▸ WHAT YOU WILL DO
Return a copy of every line in the records that includes the word "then".

▸ EXTRACTED RECORDS
——
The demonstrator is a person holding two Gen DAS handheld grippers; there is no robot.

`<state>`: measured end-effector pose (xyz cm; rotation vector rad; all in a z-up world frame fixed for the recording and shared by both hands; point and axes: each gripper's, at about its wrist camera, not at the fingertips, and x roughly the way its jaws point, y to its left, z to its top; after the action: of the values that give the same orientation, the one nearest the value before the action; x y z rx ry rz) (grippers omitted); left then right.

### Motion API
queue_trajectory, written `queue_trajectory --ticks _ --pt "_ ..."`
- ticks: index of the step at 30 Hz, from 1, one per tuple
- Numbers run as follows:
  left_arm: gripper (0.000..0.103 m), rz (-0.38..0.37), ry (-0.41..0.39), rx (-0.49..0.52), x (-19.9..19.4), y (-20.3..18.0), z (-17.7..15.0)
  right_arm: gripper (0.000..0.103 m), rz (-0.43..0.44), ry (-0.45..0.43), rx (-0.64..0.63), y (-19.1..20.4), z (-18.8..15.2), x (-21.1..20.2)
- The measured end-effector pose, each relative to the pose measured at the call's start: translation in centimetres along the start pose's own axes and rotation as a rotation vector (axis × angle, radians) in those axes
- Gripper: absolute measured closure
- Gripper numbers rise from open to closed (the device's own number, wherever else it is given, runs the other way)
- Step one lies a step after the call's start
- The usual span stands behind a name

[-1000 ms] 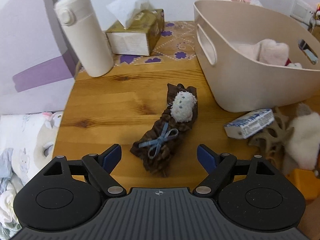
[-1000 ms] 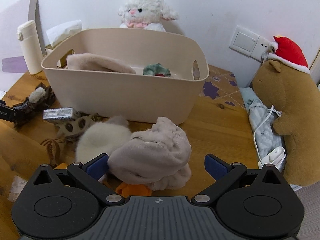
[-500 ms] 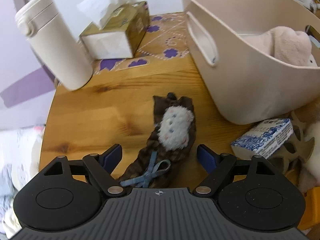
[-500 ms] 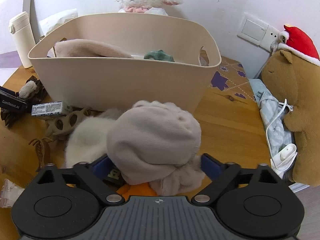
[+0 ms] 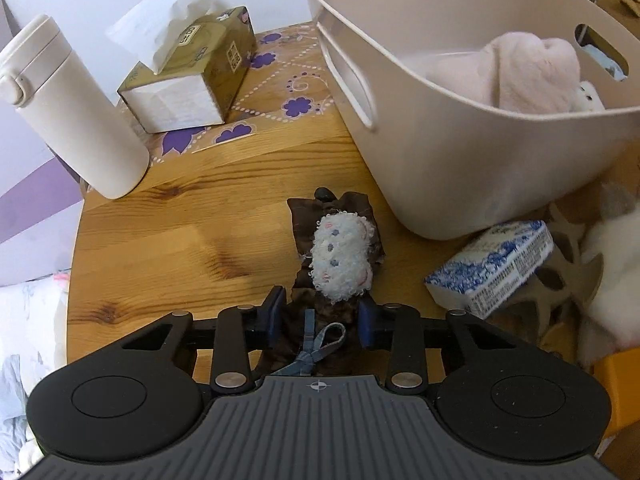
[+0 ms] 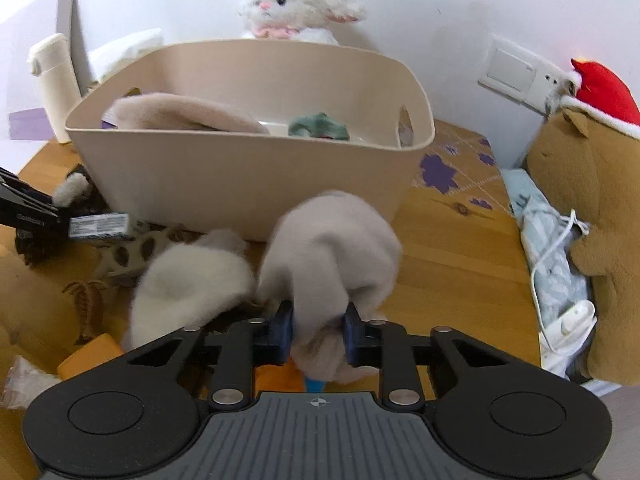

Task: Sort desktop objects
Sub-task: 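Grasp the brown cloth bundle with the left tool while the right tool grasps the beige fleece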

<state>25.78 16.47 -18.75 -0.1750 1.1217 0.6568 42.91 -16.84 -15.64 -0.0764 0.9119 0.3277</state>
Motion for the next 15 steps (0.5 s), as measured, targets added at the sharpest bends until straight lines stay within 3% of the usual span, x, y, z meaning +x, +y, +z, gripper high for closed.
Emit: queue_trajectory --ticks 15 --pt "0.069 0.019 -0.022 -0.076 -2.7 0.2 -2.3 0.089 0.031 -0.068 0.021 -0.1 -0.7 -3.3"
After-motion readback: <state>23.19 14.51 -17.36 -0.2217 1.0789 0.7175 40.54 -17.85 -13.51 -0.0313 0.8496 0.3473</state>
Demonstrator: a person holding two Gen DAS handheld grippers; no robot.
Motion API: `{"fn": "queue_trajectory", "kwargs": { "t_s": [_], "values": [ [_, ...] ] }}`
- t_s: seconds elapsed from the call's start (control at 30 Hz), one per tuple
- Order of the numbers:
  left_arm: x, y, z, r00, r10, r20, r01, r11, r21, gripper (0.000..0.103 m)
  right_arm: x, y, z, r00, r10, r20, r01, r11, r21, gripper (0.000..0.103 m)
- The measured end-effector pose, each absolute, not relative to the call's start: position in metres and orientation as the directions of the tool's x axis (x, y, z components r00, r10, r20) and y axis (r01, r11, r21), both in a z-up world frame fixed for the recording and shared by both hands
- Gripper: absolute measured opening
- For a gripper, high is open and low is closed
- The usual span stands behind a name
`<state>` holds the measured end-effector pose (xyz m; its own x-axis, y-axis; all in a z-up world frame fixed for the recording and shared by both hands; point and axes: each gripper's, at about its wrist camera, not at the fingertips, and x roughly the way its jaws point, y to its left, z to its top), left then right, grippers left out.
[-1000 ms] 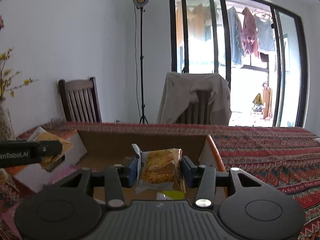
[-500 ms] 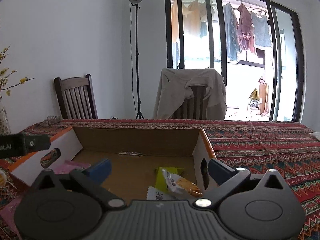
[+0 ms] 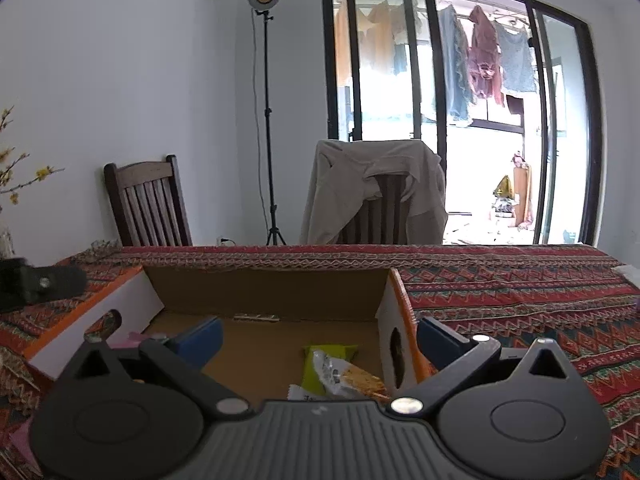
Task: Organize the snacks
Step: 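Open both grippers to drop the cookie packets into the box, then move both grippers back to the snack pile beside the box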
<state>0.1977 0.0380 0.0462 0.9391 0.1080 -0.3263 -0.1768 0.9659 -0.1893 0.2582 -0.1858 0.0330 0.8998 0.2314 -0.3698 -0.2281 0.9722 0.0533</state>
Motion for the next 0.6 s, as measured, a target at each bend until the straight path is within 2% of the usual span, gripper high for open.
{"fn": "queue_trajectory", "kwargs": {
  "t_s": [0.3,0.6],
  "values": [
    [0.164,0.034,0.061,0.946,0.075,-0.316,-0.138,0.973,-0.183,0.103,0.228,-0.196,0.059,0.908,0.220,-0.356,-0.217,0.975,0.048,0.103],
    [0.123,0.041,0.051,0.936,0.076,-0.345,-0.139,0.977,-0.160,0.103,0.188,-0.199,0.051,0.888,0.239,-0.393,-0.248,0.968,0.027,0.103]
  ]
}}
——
▸ ANSWER BELOW
`<state>`: measured end-effector pose (xyz cm; rotation vector rad; all in a z-up world frame fixed for the recording and shared by both hands; point and axes: each gripper's, at about its wrist camera, not at the fingertips, and x roughly the way its jaws point, y to its left, z to its top; after the action: of the values that give the same orientation, the one nearest the value before the action; x y z rx ry rz) (grippers omitted); left then right.
`<state>` holds the measured end-effector pose (xyz m; its own x-axis, y-axis; all in a z-up world frame fixed for the recording and shared by both hands; point and axes: each gripper's, at about its wrist camera, not at the fingertips, and x roughly the way its jaws point, y to its left, z to its top), left then right, grippers left out.
Step: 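Open both grippers to drop the cookie packets into the box, then move both grippers back to the snack pile beside the box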

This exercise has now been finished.